→ YOUR OBJECTIVE: Exact copies of all the lines below are required, with the pictures omitted.

Content starts

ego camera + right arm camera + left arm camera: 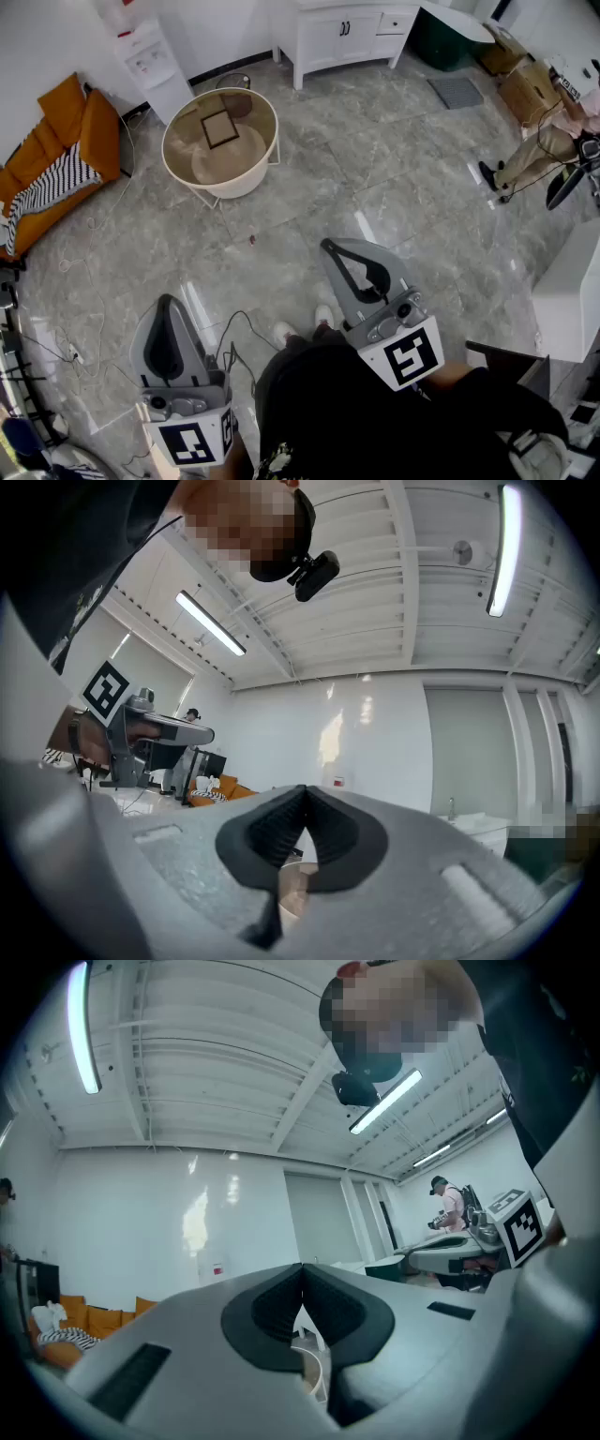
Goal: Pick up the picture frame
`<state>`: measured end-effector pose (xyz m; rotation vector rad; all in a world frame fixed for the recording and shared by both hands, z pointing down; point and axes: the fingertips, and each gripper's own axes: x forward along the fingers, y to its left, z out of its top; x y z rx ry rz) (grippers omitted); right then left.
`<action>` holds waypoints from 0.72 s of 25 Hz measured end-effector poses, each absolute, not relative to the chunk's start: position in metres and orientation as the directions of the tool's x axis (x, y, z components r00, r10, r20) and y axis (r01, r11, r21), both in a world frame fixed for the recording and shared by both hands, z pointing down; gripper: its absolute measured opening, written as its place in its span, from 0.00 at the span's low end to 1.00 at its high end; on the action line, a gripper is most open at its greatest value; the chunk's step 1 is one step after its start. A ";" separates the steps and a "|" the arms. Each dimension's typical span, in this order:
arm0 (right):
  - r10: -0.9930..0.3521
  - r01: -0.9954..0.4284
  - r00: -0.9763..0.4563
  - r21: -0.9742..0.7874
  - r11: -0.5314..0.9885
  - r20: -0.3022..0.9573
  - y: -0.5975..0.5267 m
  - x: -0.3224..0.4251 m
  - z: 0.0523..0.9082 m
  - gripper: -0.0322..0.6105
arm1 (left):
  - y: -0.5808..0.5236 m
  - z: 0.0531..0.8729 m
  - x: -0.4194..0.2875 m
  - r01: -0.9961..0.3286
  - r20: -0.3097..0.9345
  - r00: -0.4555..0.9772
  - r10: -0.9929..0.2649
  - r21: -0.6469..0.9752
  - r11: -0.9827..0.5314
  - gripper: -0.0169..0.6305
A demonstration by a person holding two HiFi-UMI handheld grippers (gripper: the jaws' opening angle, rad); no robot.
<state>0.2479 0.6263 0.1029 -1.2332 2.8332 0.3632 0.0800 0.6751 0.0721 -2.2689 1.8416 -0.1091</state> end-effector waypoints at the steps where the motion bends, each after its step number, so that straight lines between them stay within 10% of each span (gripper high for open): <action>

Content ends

→ EXERCISE SOLUTION:
ego camera + right arm camera + left arm camera: 
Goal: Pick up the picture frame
`<state>`: measured end-effector pose (xyz m; rotation vector rad; all in a world frame fixed for the recording and shared by both hands, z pointing down; point and axes: the fingertips, and each gripper's own axes: x forward along the fingers, y to its left, z out of its top; x y z rx ry rz) (grippers omitted); right then left.
`<action>` holds waypoints from 0.72 s of 25 Hz measured end-effector poses, each absolute, not relative to the chunk's start: position in metres and orientation as the directions of the tool's x axis (x, y, z components r00, r10, r20) and y axis (r01, r11, r21), both in a world frame fixed for the recording and shared by both hands, z pointing down; gripper: its absolute measured opening, written as its place in its span, from 0.00 at the span's low end to 1.00 at its high end; on the action line, a gripper is most open at its greatest value; the chunk's step 1 is one step after its start. A ";" separates the steps and a "|" the arms. Each dimension's typical span, in this order:
arm0 (right):
  - r10: -0.9930..0.3521
  - r01: -0.9954..0.4284
  - r00: -0.9763..0.4563
  - r21: -0.9742..0.7874
  - r11: -0.5314..0.9885
  - r20: -0.3022..0.9573
  - y: -0.5975..0.5267 m
  - x: -0.3224..0.4251 m
  - z: 0.0523..0.9082 m
  - gripper: -0.0322..0.6105
arm1 (left):
  - y: -0.5808..0.5236 m
  - z: 0.0531..0.8729 m
  - x: -0.4194..0.2875 m
  - r01: -0.9961..0.3286
  - r20: -0.3097..0.9345
  - r00: -0.4555..0.9772
  - r10: -0.9929..0.2649
  - r21: -0.6469..0.9752
  - r11: -0.9827..0.5314
  - gripper: -0.0169..0.6305
A demonstration by a person holding two HiFi-UMI handheld grippers (gripper: the jaws' opening angle, rad); no robot.
<state>0.2479 0.6263 0.1029 -1.2332 2.8332 0.3632 0.0800 0.6751 0.0721 -2.2689 1.8416 -0.1091</state> end-effector waypoints at the steps where the motion bends, each after its step number, so that straight lines between them stay within 10% of each span (gripper high for open): <action>

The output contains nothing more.